__Exercise details__. Write out exactly the lines from the line that contains "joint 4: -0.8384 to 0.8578" through the final line of the listing below, and no others.

__Data below__.
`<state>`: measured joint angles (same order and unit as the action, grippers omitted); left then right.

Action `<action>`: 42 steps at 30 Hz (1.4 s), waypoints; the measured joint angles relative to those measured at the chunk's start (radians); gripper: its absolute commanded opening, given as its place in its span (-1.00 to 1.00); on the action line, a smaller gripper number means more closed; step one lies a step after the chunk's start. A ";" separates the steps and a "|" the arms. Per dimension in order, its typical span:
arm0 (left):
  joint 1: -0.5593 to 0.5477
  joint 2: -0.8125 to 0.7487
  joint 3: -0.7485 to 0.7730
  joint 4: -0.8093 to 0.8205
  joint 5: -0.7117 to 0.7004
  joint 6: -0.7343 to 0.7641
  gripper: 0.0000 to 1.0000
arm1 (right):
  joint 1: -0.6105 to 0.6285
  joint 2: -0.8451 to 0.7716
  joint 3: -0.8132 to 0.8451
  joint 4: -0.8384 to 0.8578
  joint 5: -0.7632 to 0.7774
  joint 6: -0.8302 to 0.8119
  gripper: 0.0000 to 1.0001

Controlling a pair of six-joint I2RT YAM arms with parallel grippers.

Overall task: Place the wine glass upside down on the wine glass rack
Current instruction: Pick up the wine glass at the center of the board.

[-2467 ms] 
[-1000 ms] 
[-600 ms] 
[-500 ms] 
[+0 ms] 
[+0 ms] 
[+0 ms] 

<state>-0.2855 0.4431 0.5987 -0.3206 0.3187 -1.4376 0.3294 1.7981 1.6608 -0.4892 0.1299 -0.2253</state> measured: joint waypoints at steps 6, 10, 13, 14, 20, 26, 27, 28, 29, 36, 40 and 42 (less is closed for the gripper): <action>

__Answer to this problem__.
  joint 4: -0.8384 to 0.8578
  joint 5: -0.7632 to 0.7774
  joint 6: -0.8302 to 0.8119
  gripper: 0.0000 to 1.0001

Controlling a pair of six-joint I2RT YAM arms with parallel grippers.

Overall task: Place the wine glass upside down on the wine glass rack
Current instruction: Pick up the wine glass at the center of the board.

[-2467 ms] 
[-1000 ms] 
[-600 ms] 
[-500 ms] 
[+0 ms] 
[+0 ms] 
[+0 ms] 

<state>-0.2855 0.4431 0.5987 -0.3206 0.3187 -1.4376 0.3294 1.7981 1.6608 -0.4892 0.1299 -0.2253</state> measured: joint waypoints at steps 6, 10, 13, 14, 20, 26, 27, 28, 29, 36, 40 and 42 (less is closed for the gripper): <action>

Nothing further remains to be added to the answer.